Я поднимаю голову с коленей – затекли ноги. Смотрю на магнитофон, ничего не понимаю: пленка давно кончилась, а может быть, недавно… Я даже не заметила, когда в комнате перестал звучать твой голос. Я просто была на вечере, который, оказывается, записали не до конца. Если бы не заболели ноги, я бы дослушала и досмотрела все, что там было, еще бы раз прошлась с тобой по пустому дому Маяковского, когда все разойдутся… Еще бы раз…
Мы месяцами не расставались с тобой, Назым, совсем, ни на час, но как много было разлуки. Разлука – твоя ревность.
Твоя жизнь была плотно насыщена работой, людьми, событиями, прошлым, будущим, настоящим всего мира. Я несколько лет неслась в урагане твоей судьбы. Мне кажется, что я прожила с тобой, Назым, жизнь очень длинную и сегодня сижу перед тобой старая-престарая, как ворона или слон. Кажется, что живу на свете лет триста. Ты прошел через меня всей своей невероятной судьбой. Иногда мне кажется, что это я сидела семнадцать лет в тюрьме, это я любила твоих женщин, это я умерла. А ты? Ничего не боялся, боялся, что умрешь, а я останусь одна. Как мог старался меня подготовить к неотвратимому и мучительно пытался предусмотреть все рифы на пути моего одиночества. Хотел остаться моим мужем и после смерти: кормить, одевать, обеспечивать сносную жизнь.
– Я умру, а ты останешься, от этого я схожу с ума. Как ты будешь жить, давай подумаем, Веруся. Давай все решим сейчас. Пойми, я хочу помочь тебе. Не отпускай меня так. Давай подумаем.
Я бегу от этих просьб, я отъединяюсь от тебя, я не хочу, не умею, я боюсь об этом думать. Я не буду копить деньги на «то» будущее. Не смогу. «Неужели он не понимает, – думаю я, – что, начни я складывать деньги про запас, и – конец всему. Я уже ушла от него, меня больше нет… Да и его тоже нет. Не понимает, он ищет способ продолжения. Своего продолжения в моей жизни. Я чувствую, что он рисует картины моего одиночества. Ему меня нестерпимо жалко, и оттого он так страдает, кричит по ночам…»
– Неужели ты забудешь меня, как твоя мама забыла твоего отца? В ее комнате нет даже маленькой фотографии твоего отца. Ни разу она не вспомнила его имя при мне. А я знаю, что он ее безумно любил. Я это сразу понял по его письмам с фронта. Разве русские женщины так быстро забывают?
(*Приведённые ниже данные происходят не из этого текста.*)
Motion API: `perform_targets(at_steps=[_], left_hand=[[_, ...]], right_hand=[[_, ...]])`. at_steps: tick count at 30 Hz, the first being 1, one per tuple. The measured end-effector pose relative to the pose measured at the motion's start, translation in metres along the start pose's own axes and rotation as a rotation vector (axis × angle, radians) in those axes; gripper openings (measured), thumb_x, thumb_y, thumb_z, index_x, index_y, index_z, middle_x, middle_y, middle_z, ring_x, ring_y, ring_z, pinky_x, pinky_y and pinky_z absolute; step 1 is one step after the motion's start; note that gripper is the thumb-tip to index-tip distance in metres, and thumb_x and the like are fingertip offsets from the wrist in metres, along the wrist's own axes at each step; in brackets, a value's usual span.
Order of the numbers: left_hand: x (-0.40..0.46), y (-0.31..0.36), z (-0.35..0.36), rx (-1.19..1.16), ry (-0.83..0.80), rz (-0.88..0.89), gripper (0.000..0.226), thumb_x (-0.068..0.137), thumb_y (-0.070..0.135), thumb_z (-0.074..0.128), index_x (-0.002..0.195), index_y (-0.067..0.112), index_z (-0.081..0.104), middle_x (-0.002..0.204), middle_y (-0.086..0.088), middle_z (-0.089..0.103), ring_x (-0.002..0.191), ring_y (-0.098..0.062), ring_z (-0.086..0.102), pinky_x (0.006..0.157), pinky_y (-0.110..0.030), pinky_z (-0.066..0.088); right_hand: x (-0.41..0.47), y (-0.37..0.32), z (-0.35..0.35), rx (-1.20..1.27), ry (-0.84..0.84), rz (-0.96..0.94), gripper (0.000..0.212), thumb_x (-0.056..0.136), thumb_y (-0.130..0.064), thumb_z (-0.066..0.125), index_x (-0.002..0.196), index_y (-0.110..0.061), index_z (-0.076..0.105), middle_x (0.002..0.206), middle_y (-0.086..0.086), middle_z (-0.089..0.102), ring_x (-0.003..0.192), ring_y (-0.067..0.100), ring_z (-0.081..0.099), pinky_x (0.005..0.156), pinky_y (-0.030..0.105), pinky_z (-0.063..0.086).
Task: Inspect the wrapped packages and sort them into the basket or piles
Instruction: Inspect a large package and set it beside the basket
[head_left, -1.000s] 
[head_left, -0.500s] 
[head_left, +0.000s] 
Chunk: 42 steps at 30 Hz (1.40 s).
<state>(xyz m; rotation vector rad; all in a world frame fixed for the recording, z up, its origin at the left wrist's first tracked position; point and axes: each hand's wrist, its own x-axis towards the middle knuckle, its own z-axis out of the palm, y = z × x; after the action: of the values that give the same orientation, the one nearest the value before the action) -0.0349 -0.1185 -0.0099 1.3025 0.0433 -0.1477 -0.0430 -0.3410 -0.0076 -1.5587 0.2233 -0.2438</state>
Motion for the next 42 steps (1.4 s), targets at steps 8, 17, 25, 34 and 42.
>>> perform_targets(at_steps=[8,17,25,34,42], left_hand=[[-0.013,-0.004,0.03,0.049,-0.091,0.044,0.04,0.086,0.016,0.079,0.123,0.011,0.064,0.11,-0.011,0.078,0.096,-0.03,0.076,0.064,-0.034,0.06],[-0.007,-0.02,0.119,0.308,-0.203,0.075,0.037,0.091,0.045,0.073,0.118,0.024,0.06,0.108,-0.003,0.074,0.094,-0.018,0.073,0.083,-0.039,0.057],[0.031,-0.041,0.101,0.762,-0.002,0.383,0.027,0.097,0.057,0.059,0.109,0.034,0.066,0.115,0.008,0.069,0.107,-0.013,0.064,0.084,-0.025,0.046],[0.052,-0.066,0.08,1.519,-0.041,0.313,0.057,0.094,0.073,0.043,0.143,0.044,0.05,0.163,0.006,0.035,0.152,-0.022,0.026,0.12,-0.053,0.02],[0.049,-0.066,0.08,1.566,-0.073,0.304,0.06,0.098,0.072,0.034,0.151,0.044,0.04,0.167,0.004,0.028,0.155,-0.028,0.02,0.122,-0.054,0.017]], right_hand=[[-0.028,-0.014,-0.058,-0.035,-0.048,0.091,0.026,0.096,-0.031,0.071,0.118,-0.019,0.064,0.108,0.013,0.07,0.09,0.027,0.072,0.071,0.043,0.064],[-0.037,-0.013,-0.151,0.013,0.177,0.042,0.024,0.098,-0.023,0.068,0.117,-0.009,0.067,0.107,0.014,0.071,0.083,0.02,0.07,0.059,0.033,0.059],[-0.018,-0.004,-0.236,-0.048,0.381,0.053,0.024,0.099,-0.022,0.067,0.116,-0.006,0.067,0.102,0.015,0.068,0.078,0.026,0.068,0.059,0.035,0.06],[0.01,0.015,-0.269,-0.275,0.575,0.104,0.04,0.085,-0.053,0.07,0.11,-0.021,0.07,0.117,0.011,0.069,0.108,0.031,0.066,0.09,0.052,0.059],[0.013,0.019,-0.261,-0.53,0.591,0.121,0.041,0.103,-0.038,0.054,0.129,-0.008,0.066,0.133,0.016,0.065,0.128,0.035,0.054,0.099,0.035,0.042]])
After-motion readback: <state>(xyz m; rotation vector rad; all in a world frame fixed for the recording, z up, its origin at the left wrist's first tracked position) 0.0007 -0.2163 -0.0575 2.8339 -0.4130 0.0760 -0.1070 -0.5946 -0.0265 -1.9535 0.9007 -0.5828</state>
– Я не забуду, Назым. Не думай об этом.
– Я буду ревновать тебя оттуда лет до пятидесяти. Нет, до пятидесяти пяти. Я вижу тебя до этого времени. Потом, не знаю, что будет.
Я не мог бы прикоснуться к женщине, если бы она мне изменила. И в этом случае я всегда поверил бы слуху, сплетне, а не оправданиям предательницы. Это первое. Второе – я никогда в жизни не мог написать стихов случайной женщине, случайному человеку. Многие женщины с которыми меня сводила жизнь, вымаливали хоть строчку. Я не мог! Ни разу, никогда.
Они существовали параллельно моей жизни, а не внутри ее. Понимаешь? То есть, когда они говорили: «Богатый человек, купи мне шубу или кольцо», я, безусловно, покупал, если деньги были. Но стихи – нет. Поэты не лгут.«Как ты могла это сделать?» Сколько лет ты задавал мне этот вопрос. Сколько лет… И вот сегодня утром я услышала его снова. Я опять включила магнитофон. Поползли старые пленки, забытые давно. Помнишь, мы купили магнитофон, и первое время развлекались этой игрушкой, записывали свои дни с утра до ночи.